Problem to work on >> Locate each line below that includes "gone" and reproduce it.

Dataset extract >>
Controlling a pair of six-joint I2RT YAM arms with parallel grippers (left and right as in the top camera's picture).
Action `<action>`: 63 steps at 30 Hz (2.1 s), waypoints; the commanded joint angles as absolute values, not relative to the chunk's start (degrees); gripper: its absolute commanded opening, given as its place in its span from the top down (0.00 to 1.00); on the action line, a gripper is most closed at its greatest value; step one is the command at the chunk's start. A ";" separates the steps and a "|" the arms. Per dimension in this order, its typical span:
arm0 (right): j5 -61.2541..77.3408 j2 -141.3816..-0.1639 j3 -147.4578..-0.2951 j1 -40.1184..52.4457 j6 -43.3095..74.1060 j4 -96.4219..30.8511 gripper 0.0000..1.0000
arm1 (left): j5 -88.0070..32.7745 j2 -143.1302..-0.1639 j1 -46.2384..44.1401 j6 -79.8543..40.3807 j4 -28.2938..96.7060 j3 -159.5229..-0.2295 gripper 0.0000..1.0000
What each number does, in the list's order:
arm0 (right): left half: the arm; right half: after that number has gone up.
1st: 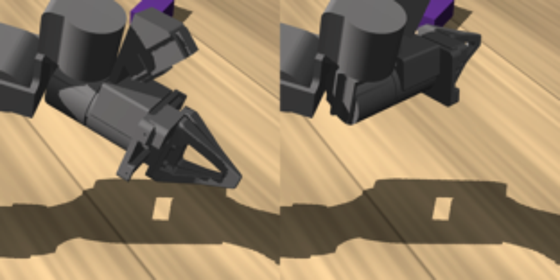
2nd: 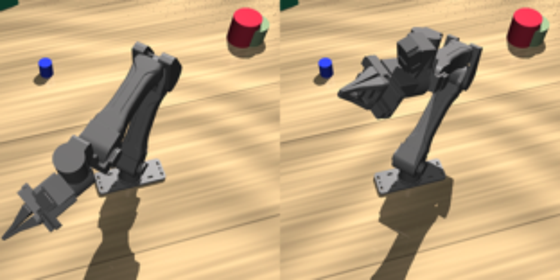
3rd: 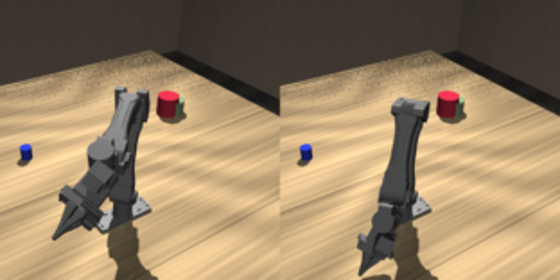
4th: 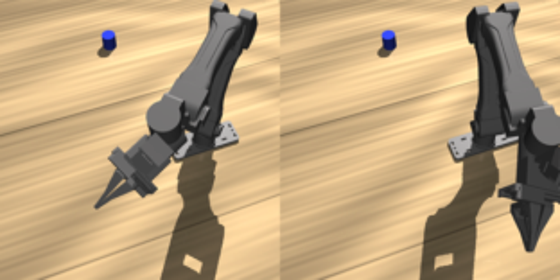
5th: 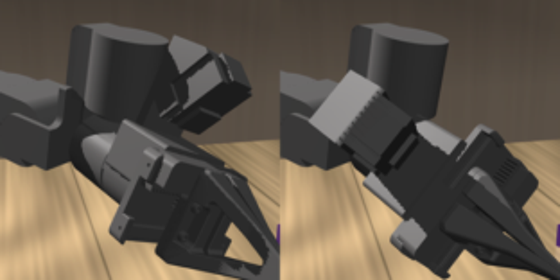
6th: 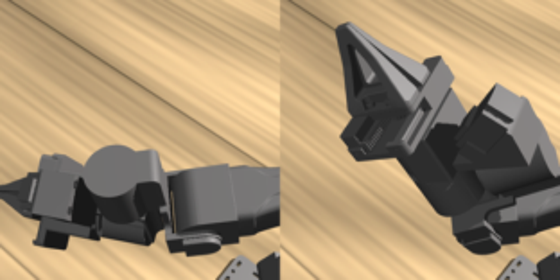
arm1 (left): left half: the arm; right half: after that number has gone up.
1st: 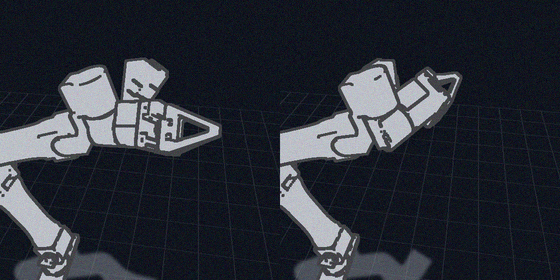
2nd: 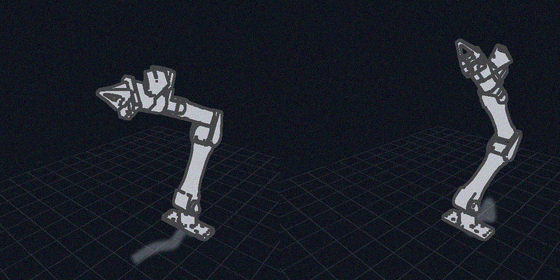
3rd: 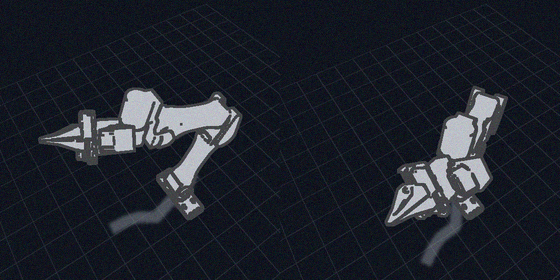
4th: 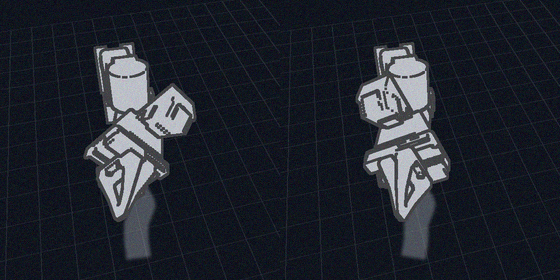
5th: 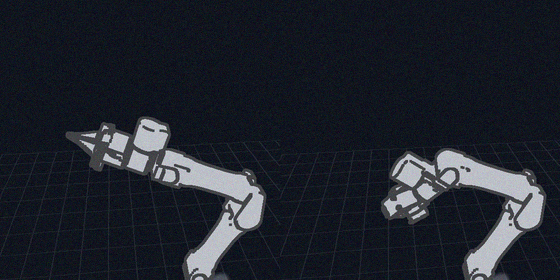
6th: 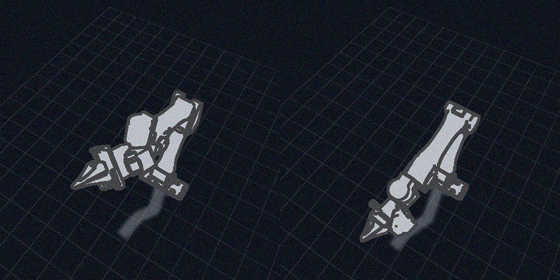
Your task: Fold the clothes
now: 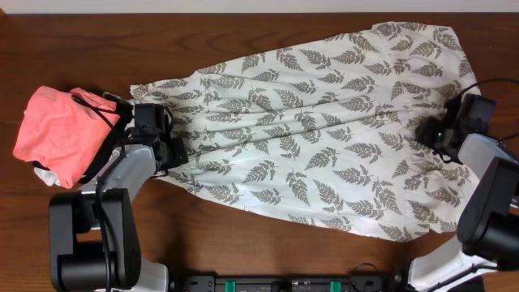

Solution to the problem >>
arm0 (right): left half: the arm; right half: after that number has gone up.
arm1 (left): left half: the arm; right half: after that number has gone up.

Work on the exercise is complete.